▶ _Supplied information_
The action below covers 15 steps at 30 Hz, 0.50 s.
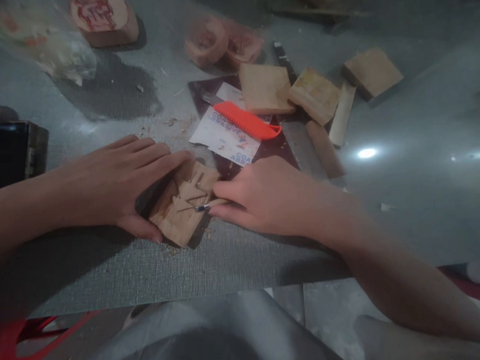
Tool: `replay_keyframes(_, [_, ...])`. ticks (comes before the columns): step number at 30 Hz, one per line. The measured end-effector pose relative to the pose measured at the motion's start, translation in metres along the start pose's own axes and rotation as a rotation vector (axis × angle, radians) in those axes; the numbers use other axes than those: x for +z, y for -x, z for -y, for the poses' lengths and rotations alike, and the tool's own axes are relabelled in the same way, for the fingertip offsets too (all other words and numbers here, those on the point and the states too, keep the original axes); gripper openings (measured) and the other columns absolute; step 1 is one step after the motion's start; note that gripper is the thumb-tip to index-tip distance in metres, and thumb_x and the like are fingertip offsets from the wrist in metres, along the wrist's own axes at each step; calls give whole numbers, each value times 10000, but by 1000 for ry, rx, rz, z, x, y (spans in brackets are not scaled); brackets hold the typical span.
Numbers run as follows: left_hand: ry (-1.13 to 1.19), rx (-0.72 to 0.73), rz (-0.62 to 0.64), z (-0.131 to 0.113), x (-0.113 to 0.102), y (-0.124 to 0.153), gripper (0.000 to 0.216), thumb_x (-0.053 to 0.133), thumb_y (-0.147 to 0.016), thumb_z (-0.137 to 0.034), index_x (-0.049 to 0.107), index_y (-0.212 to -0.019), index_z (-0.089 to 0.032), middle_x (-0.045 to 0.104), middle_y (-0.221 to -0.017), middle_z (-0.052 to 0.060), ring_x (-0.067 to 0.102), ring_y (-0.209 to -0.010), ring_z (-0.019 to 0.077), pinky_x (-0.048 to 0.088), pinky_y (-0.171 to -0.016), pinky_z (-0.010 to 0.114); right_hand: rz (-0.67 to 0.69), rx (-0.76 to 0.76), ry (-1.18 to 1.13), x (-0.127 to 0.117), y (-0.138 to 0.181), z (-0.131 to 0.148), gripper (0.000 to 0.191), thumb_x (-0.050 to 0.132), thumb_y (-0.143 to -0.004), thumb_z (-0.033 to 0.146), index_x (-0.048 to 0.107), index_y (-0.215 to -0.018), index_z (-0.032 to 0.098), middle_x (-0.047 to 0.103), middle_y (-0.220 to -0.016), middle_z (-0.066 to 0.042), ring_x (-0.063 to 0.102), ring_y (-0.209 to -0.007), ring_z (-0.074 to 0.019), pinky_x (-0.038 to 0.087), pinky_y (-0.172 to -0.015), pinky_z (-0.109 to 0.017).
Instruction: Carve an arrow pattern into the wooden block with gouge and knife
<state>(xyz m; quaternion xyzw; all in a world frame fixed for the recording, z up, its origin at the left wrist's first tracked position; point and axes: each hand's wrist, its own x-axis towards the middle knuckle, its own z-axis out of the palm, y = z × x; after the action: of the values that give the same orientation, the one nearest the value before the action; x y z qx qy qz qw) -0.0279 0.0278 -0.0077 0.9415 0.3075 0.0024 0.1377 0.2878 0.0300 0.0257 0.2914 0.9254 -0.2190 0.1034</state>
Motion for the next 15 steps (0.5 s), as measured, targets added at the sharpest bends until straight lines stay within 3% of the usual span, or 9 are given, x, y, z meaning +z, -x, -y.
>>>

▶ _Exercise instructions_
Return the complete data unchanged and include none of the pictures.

▶ _Reply to the exercise_
The action below covers 15 steps at 30 Hz, 0.50 s.
Tool: `replay_keyframes(_, [_, ...])`. ticks (comes before the columns): step number at 30 Hz, one per line. The measured end-effector pose relative to the pose measured at the motion's start, translation in metres along the start pose's own axes and rotation as a rotation vector (axis × angle, radians) in those axes; the numbers use other axes than those: x for +z, y for -x, z for -y, for the poses' lengths and rotations alike, and the tool's own axes are relabelled in the same way, for the fingertip offsets too (all other words and numbers here, those on the point and the states too, keep the original axes); gripper openings (measured) and the other columns absolute; step 1 is one step after the motion's start; note that gripper is the thumb-tip to index-tip distance in metres, and thumb_x and the like are fingertip offsets from the wrist in metres, along the wrist's own axes at each step; calls give whole numbers, each value times 10000, but by 1000 for ry, rx, rz, z, x, y (spans in brackets are not scaled); brackets hold the typical span.
Numbers run as follows: left_hand: ry (-1.13 to 1.19), rx (-0.72 to 0.73), rz (-0.62 to 0.64), z (-0.131 to 0.113), x (-0.113 to 0.102), y (-0.124 to 0.153), gripper (0.000 to 0.216), thumb_x (-0.053 to 0.133), thumb_y (-0.147 to 0.016), thumb_z (-0.137 to 0.034), index_x (-0.049 to 0.107), index_y (-0.212 to -0.019), index_z (-0.089 to 0.032), middle_x (-0.045 to 0.104), middle_y (-0.221 to -0.017), middle_z (-0.052 to 0.060), ring_x (-0.067 to 0.102), ring_y (-0.209 to -0.010), ring_z (-0.019 to 0.077), pinky_x (-0.048 to 0.088), pinky_y (-0.171 to -0.016), pinky_z (-0.010 to 0.114); right_hand: rz (-0.67 to 0.69), rx (-0.76 to 0.76), ry (-1.18 to 1.13), x (-0.127 to 0.117), y (-0.138 to 0.181), z (-0.131 to 0.148), gripper (0.000 to 0.191), thumb_x (-0.050 to 0.132), thumb_y (-0.143 to -0.004), thumb_z (-0.033 to 0.146), index_x (-0.048 to 0.107), index_y (-0.215 to -0.018), index_z (-0.032 to 0.098), middle_x (-0.047 to 0.103), middle_y (-0.220 to -0.016), middle_z (-0.066 to 0.042), ring_x (-0.063 to 0.102), ring_y (-0.209 to -0.007), ring_z (-0.074 to 0.019), pinky_x (-0.038 to 0.087), pinky_y (-0.172 to -0.015), pinky_z (-0.109 to 0.017).
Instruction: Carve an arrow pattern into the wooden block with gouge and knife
<state>(xyz m; quaternion xyzw; all in a world frame fixed for the recording, z up, its origin at the left wrist's first tracked position; point and axes: each hand's wrist, its own x-axis towards the middle knuckle, its own z-axis out of the palm, y = z × x; after the action: of the values that give the same orientation, the one nearest the value before the action; x y z qx qy qz qw) -0.0279 0.0278 -0.0077 0.9415 0.3075 0.0024 0.1377 0.2878 0.0300 0.0257 0.2914 0.9254 -0.2190 0.1034</state>
Motion for the next 15 steps (0.5 s), as measured, targets added at the sharpest bends until straight lines stay within 3% of the usual span, or 9 are given, x, y, z meaning +z, -x, -y.
>>>

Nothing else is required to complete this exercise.